## Assignment
Stop after the line containing "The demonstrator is": print each line exactly from the first line of the listing up to that point.

# # # # #

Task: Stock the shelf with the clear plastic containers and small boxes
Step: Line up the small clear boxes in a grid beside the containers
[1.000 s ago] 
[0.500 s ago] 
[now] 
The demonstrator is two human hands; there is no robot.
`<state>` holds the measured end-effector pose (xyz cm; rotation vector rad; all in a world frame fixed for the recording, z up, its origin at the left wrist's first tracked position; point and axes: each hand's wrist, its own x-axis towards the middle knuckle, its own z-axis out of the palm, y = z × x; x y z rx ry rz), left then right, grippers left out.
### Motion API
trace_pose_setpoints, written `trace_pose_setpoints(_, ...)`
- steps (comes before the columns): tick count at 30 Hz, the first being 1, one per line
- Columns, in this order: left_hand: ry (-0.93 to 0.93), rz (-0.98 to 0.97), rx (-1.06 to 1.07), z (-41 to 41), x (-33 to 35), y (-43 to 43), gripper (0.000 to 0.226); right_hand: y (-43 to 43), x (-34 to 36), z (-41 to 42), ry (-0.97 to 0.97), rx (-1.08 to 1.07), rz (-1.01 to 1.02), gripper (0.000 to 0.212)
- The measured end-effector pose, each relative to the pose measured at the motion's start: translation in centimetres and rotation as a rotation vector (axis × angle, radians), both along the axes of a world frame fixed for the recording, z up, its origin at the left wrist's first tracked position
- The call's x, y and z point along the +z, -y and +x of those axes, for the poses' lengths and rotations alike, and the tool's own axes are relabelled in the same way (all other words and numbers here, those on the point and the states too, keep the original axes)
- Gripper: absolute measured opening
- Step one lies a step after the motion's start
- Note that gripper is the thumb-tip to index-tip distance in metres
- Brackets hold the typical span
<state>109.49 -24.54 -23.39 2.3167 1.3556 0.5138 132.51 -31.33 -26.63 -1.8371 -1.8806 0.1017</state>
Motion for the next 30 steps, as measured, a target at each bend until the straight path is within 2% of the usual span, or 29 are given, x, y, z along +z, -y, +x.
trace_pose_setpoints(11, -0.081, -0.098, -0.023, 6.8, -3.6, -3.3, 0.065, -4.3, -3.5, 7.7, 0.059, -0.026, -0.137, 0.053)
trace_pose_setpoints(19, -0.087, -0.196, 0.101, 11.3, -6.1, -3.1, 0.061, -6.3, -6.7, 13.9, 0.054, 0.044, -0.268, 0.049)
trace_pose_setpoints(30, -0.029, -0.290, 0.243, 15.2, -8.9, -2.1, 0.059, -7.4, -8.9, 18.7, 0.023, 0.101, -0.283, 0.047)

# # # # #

## Exercise answer
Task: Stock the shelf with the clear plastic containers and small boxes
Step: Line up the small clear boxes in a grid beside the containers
[1.000 s ago] 
[0.500 s ago] 
[now] 
The demonstrator is two human hands; there is no robot.

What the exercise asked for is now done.